Overloading OPERATOR(+): my usage causing memory leaks.

Paul van Delst

unread,

Nov 3, 2009, 2:51:11 PM11/3/09

to

Hi,

I'm overloading an elemental ADD function to OPERATOR(+) and I'm getting memory leaks when
I apply it to array arguments. Scalar arguments cause no problem.

Down below is my "defining" module that contains all the structure-related operations
(it's a bit long, sorry), below that is my test program, and below that is the
valgrind --leak-check=full
output.

My question is: what in the code could be causing these memory leaks?

In the test program, if I comment out the
c = c + d
line, i.e. adding the array structures, then I get no memory leaks.
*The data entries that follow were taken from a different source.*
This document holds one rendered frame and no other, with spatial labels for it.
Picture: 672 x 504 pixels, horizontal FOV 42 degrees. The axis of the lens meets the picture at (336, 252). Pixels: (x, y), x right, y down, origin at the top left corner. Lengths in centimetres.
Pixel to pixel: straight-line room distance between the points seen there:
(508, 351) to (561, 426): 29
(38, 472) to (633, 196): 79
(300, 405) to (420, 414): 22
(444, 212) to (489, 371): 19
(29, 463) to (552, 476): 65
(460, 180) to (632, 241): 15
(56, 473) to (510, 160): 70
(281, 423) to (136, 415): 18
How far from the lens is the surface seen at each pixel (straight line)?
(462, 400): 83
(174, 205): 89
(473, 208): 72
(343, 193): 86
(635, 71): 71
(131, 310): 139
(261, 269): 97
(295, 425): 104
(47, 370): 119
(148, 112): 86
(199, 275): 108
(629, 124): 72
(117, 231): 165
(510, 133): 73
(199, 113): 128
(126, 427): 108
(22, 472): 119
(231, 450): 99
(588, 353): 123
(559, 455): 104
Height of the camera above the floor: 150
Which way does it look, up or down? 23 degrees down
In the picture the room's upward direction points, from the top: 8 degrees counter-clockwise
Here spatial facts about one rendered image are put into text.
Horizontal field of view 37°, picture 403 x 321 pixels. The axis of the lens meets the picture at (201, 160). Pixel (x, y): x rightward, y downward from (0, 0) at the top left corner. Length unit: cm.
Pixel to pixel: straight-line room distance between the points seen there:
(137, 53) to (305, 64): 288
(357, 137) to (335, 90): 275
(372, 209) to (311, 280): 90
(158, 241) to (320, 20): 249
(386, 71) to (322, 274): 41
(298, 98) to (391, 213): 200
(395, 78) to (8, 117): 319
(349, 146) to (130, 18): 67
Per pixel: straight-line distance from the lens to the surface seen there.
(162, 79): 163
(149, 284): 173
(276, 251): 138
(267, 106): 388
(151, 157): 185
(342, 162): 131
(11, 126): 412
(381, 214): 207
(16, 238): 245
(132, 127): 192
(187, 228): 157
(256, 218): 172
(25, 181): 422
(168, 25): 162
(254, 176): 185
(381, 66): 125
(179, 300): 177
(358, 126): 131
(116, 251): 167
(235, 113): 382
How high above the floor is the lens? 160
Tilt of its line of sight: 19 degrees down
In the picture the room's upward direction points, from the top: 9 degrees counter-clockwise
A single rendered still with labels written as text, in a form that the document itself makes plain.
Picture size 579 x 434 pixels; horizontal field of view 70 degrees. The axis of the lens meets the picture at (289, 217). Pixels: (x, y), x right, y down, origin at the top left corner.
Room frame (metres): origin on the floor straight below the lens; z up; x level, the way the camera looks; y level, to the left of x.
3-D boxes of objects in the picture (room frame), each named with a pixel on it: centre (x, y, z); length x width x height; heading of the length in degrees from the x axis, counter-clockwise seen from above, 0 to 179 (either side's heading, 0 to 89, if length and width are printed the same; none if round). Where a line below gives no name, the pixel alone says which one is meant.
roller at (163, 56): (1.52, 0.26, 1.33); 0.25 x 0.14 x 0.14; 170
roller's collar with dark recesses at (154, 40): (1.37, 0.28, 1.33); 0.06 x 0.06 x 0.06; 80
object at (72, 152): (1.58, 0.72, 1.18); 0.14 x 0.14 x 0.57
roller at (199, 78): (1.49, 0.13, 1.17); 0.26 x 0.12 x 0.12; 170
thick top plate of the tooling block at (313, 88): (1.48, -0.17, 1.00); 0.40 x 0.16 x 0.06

I made all the
routines in question elemental, so they should work with array arguments, right?

Things I have tested:
1) I know it's not the "reuse" of the "c" array on the left hand side of the assignment,
since when I replace that with a completely different structure I get the same memory leak
reports.
2) altering the "add" function to use a local structure to hold the result before copying
back into the function result() also makes no difference.

I'm using gfortran (4.4, Feb2009 static build on a RHE5.0 system). g95 exhibits similar
behaviour (but valgrind reports errors as well as memory leaks) and pgf95 v9.0 fails with
an ICE (surpise surprise). Compiling on an AIX system yields no errors or warnings (but
also no memory check).

As usual, any info/insight appreciated.

cheers,

paulv

p.s. If you actually make it through the code and valgrind output below, the beers are on
me next time you're visiting the DC area! :o)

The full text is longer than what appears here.